Exercise objective:
When duplicating the records beneath this instruction, omit every picture and keep all else exact.
<<<<
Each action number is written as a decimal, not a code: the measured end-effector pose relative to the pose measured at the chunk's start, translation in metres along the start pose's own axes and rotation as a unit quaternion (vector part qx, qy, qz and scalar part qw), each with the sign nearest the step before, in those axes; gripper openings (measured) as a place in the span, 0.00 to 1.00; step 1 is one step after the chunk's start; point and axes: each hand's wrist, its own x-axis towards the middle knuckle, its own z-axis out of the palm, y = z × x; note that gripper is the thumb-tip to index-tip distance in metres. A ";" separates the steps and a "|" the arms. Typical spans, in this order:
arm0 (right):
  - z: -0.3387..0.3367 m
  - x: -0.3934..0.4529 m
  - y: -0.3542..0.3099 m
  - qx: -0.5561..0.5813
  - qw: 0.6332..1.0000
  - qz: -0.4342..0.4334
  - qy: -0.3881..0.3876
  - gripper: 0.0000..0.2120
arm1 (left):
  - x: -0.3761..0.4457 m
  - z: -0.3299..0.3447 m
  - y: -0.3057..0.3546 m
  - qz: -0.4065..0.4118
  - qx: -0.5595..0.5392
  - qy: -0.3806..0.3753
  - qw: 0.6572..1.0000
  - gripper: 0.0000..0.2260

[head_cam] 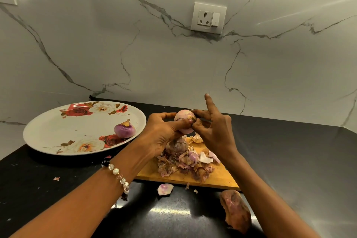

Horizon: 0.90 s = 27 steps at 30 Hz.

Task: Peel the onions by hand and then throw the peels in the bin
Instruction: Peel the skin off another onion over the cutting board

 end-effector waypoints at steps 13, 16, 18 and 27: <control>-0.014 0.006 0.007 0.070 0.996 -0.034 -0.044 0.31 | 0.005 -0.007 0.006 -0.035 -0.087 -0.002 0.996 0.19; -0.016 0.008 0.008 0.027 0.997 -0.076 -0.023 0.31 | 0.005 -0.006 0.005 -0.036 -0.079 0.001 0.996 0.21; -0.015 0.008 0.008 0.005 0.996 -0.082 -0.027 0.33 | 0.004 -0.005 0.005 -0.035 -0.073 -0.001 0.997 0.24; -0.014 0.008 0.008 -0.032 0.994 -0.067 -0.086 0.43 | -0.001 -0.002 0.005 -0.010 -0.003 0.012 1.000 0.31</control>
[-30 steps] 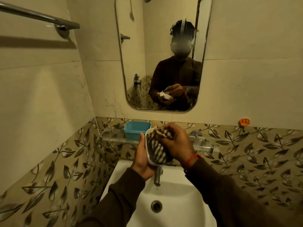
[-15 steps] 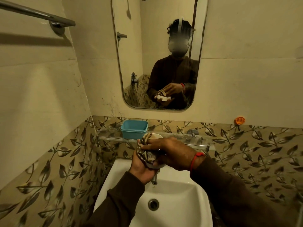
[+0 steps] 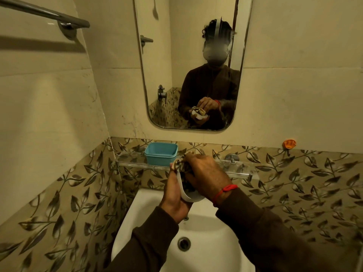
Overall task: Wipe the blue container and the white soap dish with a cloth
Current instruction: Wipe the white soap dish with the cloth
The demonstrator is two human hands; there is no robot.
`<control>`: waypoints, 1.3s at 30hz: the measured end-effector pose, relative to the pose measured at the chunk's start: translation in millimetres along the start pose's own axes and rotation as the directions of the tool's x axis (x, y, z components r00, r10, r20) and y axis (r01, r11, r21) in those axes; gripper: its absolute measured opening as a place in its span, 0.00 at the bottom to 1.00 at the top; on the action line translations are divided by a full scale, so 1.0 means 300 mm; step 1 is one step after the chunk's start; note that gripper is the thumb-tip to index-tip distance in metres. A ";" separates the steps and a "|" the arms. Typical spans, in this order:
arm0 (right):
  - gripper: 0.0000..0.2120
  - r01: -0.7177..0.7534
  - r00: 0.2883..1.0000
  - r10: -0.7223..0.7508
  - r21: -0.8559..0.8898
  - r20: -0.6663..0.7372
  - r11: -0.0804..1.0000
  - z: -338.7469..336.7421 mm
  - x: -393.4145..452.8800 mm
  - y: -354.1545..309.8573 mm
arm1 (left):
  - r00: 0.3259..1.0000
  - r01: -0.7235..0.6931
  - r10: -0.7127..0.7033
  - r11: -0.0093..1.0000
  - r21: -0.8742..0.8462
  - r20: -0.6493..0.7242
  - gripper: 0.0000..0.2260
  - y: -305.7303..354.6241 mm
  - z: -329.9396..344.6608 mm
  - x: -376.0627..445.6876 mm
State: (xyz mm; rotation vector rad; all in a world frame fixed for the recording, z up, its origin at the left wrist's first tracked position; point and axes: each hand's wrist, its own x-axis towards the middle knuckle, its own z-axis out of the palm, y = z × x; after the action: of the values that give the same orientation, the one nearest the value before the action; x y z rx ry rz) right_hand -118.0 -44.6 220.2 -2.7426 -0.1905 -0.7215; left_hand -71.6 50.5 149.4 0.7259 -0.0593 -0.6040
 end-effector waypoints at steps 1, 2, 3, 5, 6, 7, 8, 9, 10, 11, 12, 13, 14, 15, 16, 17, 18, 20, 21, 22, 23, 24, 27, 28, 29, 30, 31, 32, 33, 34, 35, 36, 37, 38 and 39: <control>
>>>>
Result:
Each action number is written as a decimal, not a code: the measured end-effector pose relative to the pose measured at the chunk's start, translation in metres along the start pose's own axes and rotation as a unit quaternion (vector part qx, qy, qz and scalar part qw), each with the sign nearest the step before, in those axes; gripper openings (measured) as a place in the span, 0.00 to 1.00; step 1 is one step after the chunk's start; point and axes: each hand's wrist, its own x-axis towards the middle knuckle, its own z-axis out of the palm, y = z × x; note that gripper is the thumb-tip to index-tip distance in metres. A ";" separates the steps and a "|" the arms. Typical spans, in this order:
arm0 (right):
  - z: -0.3387..0.3367 m
  - x: -0.3934..0.4529 m
  - y: -0.3542..0.3099 m
  - qx: -0.5561..0.5813
  - qw: 0.6332..1.0000
  - qz: -0.4342..0.4334
  - qy: -0.3881..0.3876
  - gripper: 0.0000..0.2120
arm1 (left):
  - x: -0.3761..0.4457 m
  - z: -0.3299..0.3447 m
  - y: -0.3057..0.3546 m
  - qz: -0.4065..0.4118
  - qx: -0.5595..0.5392
  - qy: -0.3806..0.3753
  - qw: 0.6572..1.0000
  - gripper: 0.0000..0.2260

[head_cam] 

Horizon: 0.90 s = 27 steps at 30 Hz.

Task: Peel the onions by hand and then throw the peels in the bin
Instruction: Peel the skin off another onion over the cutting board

 end-effector waypoints at steps 13, 16, 18 and 27: <control>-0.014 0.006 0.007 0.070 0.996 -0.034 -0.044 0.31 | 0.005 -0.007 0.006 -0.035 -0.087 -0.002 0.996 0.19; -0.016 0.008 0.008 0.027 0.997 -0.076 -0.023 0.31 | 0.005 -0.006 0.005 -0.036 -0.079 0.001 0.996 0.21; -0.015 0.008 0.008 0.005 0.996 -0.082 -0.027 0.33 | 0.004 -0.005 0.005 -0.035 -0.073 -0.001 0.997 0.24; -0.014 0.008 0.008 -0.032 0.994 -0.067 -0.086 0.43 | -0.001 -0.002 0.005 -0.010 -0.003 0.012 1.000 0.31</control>
[-30 steps] 
[-15 steps] 
[+0 steps] 
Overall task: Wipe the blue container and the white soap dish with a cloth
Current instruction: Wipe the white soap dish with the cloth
The demonstrator is two human hands; there is no robot.
`<control>`: waypoints, 1.3s at 30hz: the measured end-effector pose, relative to the pose measured at the chunk's start: translation in millimetres along the start pose's own axes and rotation as the directions of the tool's x axis (x, y, z components r00, r10, r20) and y axis (r01, r11, r21) in those axes; gripper: its absolute measured opening as a place in its span, 0.00 at the bottom to 1.00 at the top; on the action line translations are divided by a full scale, so 1.0 means 300 mm; step 1 is one step after the chunk's start; note that gripper is the thumb-tip to index-tip distance in metres. A ";" separates the steps and a "|" the arms. Typical spans, in this order:
arm0 (right):
  - gripper: 0.0000..0.2120
  - r01: -0.7177..0.7534
  - r00: 0.2883..1.0000
  - r10: -0.7223..0.7508
  - r21: -0.8559..0.8898
  - r20: -0.6663..0.7372
  - r11: -0.0804..1.0000
  - z: -338.7469..336.7421 mm
  - x: -393.4145..452.8800 mm
  - y: -354.1545..309.8573 mm
arm1 (left):
  - r00: 0.3259..1.0000
  - r01: -0.7235..0.6931
  - r10: -0.7127..0.7033
  - r11: -0.0093..1.0000
  - r21: -0.8742..0.8462
  - r20: -0.6493..0.7242
  - gripper: 0.0000..0.2260
  - y: -305.7303..354.6241 mm
  - z: -329.9396..344.6608 mm
  - x: -376.0627..445.6876 mm
State: (xyz mm; rotation vector rad; all in a world frame fixed for the recording, z up, its origin at the left wrist's first tracked position; point and axes: each hand's wrist, its own x-axis towards the middle knuckle, its own z-axis out of the palm, y = z × x; after the action: of the values that give the same orientation, the one nearest the value before the action; x y z rx ry rz) right_hand -118.0 -44.6 220.2 -2.7426 -0.1905 -0.7215; left_hand -71.6 50.5 149.4 0.7259 -0.0593 -0.6040
 end-effector waypoints at steps 1, 2, 3, 5, 6, 7, 8, 9, 10, 11, 12, 13, 14, 15, 16, 17, 18, 20, 21, 22, 23, 24, 27, 28, 29, 30, 31, 32, 33, 34, 35, 36, 37, 38 and 39: <control>

What the exercise asked for is now done.